*Aim of the task*
Find the line below with "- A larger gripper" and the line with "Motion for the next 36". Output them and the lines between, exactly, but not the pictures.

*Input records*
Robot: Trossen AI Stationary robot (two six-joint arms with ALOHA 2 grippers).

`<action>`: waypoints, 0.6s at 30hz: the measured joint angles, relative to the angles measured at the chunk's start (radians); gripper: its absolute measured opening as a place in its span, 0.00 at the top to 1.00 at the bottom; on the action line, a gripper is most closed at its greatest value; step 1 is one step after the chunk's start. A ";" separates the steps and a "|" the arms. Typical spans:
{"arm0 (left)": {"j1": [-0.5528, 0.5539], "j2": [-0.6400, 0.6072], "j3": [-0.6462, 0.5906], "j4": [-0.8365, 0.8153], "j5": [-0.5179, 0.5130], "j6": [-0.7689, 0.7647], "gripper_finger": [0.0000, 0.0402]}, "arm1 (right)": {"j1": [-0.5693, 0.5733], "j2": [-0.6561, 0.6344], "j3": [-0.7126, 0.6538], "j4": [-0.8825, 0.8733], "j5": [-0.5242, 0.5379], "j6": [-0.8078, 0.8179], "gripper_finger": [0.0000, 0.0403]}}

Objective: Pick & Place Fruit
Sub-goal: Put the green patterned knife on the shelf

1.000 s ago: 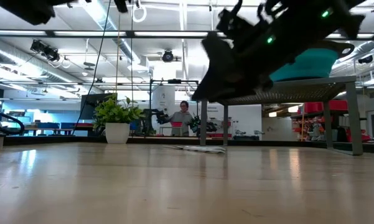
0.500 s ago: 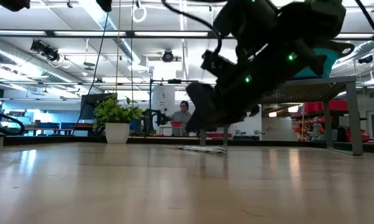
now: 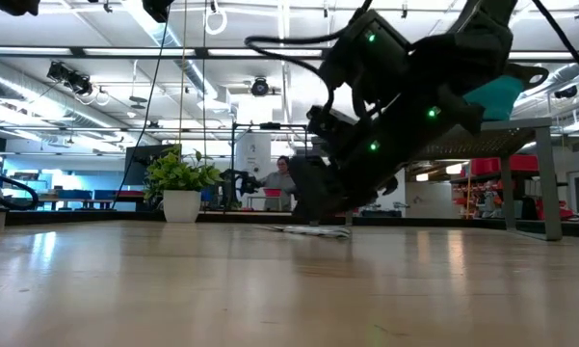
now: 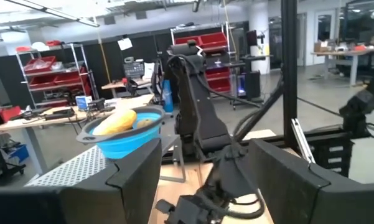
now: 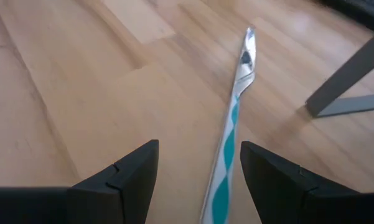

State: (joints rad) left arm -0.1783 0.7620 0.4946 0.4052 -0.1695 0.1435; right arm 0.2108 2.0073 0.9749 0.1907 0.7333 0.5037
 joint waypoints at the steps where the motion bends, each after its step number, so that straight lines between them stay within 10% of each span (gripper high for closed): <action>1: 0.000 0.000 0.000 -0.004 0.005 0.001 0.38 | -0.002 0.006 0.000 0.000 -0.010 0.000 0.42; 18: 0.000 0.001 0.000 -0.047 0.006 0.033 0.38 | -0.002 0.054 0.001 0.014 -0.021 -0.003 0.62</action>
State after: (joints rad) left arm -0.1783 0.7628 0.4946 0.3577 -0.1631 0.1768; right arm 0.2089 2.0609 0.9756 0.2051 0.7122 0.5003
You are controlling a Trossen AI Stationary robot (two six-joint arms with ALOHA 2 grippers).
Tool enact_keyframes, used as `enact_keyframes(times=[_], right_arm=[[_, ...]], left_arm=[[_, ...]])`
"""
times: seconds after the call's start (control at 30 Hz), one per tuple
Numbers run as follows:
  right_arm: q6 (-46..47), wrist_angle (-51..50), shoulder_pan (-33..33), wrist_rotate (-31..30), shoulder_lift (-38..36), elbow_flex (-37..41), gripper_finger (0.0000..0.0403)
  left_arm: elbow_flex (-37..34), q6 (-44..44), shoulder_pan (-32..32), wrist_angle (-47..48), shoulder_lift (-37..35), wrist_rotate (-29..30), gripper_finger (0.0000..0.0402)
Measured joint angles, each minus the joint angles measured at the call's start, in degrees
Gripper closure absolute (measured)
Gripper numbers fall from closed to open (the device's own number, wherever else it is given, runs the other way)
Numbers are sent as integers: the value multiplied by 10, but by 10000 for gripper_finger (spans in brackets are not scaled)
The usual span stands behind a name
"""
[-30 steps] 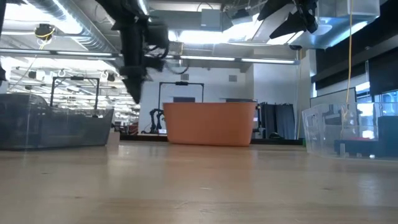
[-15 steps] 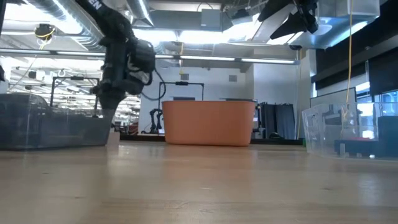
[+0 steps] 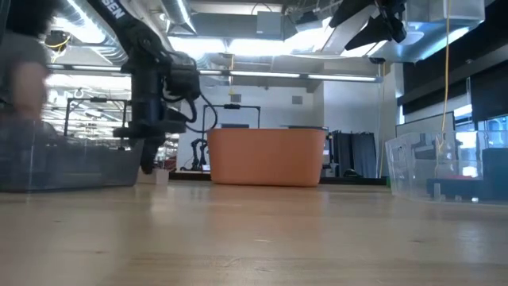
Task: Sort & place blocks by color
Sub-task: Put the top brown block into the black bin
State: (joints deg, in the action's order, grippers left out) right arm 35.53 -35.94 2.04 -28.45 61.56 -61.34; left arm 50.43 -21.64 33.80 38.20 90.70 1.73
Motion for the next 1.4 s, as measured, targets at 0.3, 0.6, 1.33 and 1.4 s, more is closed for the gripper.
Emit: enact_keyframes(times=[0.3,0.6,1.33,1.4], right_arm=[[0,0,0,0,0,0,73],[4,0,0,0,0,0,73],[94,-32,0,0,0,0,73],[95,-32,0,0,0,0,73]], left_arm=[[27,37,-18,-7,-9,1,401],[58,336,58,11,-75,-12,399],[57,634,77,11,-8,-47,197],[57,655,77,13,-6,-42,197]])
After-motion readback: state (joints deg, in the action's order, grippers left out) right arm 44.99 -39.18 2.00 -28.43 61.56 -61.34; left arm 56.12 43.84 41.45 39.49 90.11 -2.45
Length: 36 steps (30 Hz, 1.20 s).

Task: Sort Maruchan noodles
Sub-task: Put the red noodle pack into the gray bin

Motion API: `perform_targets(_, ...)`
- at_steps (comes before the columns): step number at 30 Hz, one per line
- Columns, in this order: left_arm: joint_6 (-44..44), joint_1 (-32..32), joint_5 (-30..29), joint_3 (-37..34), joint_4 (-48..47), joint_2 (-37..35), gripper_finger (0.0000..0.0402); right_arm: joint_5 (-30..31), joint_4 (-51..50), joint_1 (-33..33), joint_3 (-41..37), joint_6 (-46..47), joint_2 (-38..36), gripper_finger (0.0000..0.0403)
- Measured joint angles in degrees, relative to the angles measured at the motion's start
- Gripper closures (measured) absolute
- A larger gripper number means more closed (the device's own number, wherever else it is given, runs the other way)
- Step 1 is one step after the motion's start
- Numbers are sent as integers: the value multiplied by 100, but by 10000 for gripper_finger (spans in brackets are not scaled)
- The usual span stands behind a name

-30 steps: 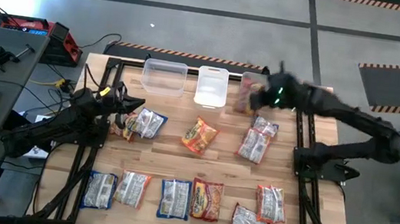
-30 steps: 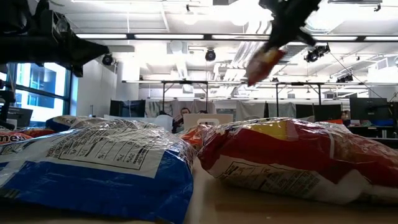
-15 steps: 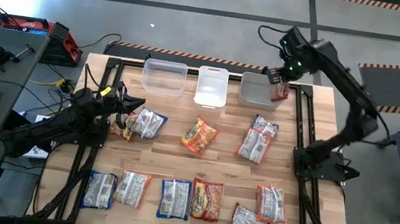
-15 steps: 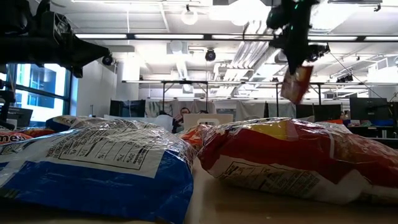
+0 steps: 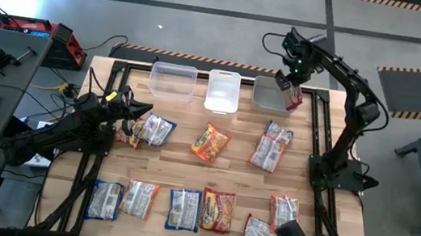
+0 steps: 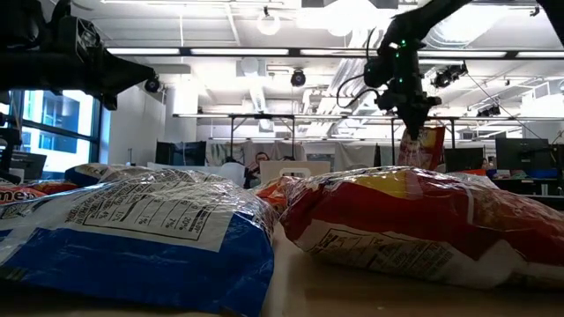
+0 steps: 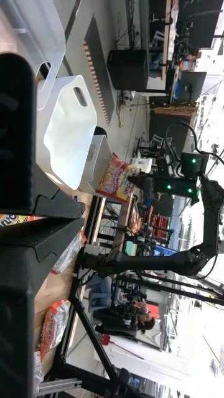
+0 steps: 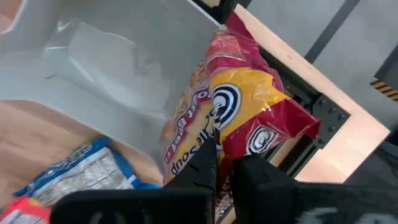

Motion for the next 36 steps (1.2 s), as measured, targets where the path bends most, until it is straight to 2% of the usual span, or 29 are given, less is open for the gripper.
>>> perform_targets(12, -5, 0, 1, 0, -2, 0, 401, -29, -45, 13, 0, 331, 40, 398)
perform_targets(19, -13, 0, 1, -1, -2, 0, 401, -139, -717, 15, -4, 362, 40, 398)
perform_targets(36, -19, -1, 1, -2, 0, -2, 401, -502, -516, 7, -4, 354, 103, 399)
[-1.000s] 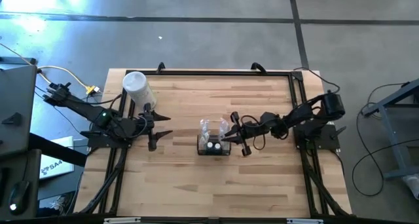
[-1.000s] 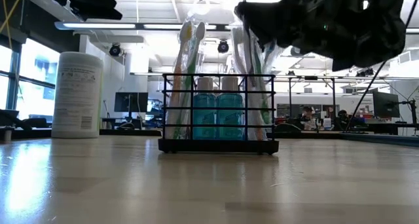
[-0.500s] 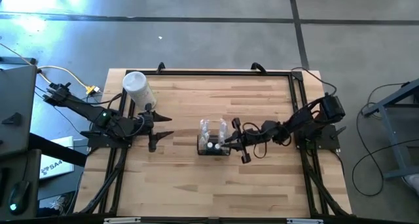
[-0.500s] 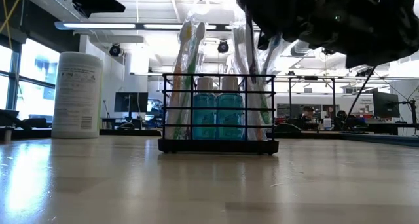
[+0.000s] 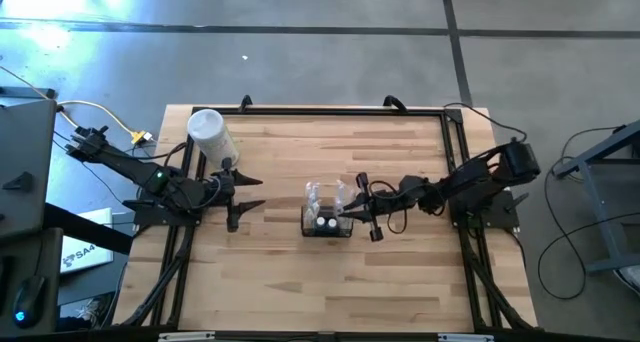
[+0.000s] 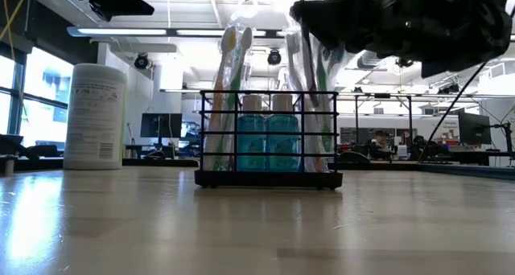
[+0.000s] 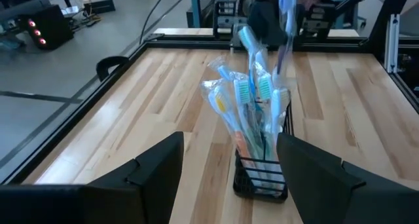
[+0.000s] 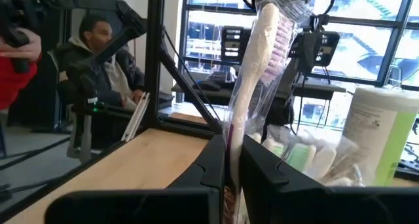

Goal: Pick & Place toothbrushing station
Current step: Put the violet toothbrush into the black wire organizer

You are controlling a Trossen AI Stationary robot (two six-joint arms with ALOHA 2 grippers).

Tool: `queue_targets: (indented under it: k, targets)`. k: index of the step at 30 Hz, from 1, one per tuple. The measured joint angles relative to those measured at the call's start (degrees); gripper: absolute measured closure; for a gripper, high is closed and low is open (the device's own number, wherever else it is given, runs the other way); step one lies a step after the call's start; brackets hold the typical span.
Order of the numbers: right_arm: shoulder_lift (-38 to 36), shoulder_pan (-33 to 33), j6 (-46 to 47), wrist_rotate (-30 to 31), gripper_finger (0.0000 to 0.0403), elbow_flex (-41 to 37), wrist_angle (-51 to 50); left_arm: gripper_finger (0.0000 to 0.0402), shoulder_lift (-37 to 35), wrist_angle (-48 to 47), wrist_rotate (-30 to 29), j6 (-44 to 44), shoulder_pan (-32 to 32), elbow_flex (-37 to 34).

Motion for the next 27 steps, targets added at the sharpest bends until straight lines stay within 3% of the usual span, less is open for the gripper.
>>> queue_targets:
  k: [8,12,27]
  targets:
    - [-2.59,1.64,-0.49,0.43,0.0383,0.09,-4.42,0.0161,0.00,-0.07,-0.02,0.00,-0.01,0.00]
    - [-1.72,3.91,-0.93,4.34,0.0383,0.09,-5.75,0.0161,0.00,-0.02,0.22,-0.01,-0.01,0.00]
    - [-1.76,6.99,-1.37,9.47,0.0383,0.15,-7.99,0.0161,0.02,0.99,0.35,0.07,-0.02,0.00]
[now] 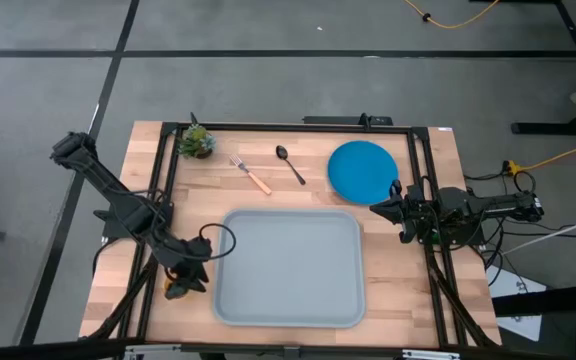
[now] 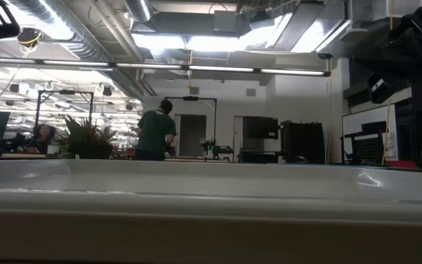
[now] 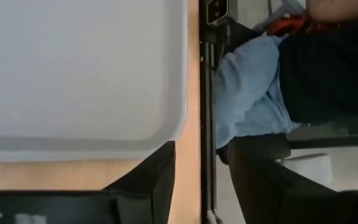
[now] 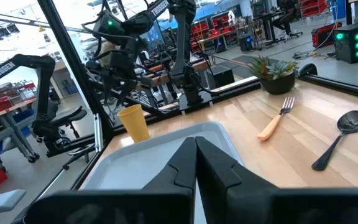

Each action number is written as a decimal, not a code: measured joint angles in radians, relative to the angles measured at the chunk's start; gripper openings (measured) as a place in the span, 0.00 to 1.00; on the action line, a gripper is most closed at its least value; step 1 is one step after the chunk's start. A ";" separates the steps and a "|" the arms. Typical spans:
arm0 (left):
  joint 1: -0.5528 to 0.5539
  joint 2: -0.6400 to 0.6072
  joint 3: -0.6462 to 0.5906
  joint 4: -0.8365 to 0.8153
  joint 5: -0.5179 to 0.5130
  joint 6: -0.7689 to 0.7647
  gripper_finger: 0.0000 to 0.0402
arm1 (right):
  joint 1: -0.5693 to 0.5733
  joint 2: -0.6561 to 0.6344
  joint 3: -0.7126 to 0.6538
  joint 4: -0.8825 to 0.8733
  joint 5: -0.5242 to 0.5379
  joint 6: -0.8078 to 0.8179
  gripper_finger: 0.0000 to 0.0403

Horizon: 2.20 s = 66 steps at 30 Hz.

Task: Pick and place plate/cup/fork/spoon on tray
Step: Put the yellow cup on the top left of the gray tray

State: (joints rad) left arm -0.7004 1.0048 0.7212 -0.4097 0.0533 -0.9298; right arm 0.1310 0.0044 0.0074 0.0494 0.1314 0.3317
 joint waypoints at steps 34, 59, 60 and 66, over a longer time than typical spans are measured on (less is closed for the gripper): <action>-0.030 -0.071 0.000 -0.497 0.016 -0.026 0.35 | 0.000 0.000 0.000 -0.001 0.000 -0.052 0.03; -0.107 0.103 0.000 -0.470 -0.011 -0.064 0.35 | 0.000 0.000 0.000 -0.001 0.000 -0.053 0.03; -0.107 0.110 0.000 -0.461 -0.024 -0.064 0.35 | 0.000 0.000 0.000 -0.001 0.000 -0.053 0.03; -0.105 0.153 0.000 -0.437 -0.100 -0.106 0.35 | 0.000 0.000 0.000 -0.002 0.000 -0.053 0.03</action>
State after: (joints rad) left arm -0.8049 1.1573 0.7216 -0.8465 -0.0470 -1.0359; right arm 0.1314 0.0041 0.0074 0.0475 0.1310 0.2790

*Result*
- A larger gripper number means more closed (the device's own number, wherever else it is given, runs the other way)
- Step 1 is one step after the motion's start
- Numbers are sent as integers: the value multiplied by 100, but by 10000 for gripper_finger (spans in brackets are not scaled)
- The usual span stands behind a name

-30 steps: 
-30 steps: 
-15 steps: 
-15 steps: 
+0 steps: 
+0 steps: 
+0 steps: 
+0 steps: 

Motion for the next 36 steps (1.2 s), as measured, targets where the path bends most, until it is straight to 2% of the usual span, or 29 are given, less is open for the gripper.

This exercise has been completed.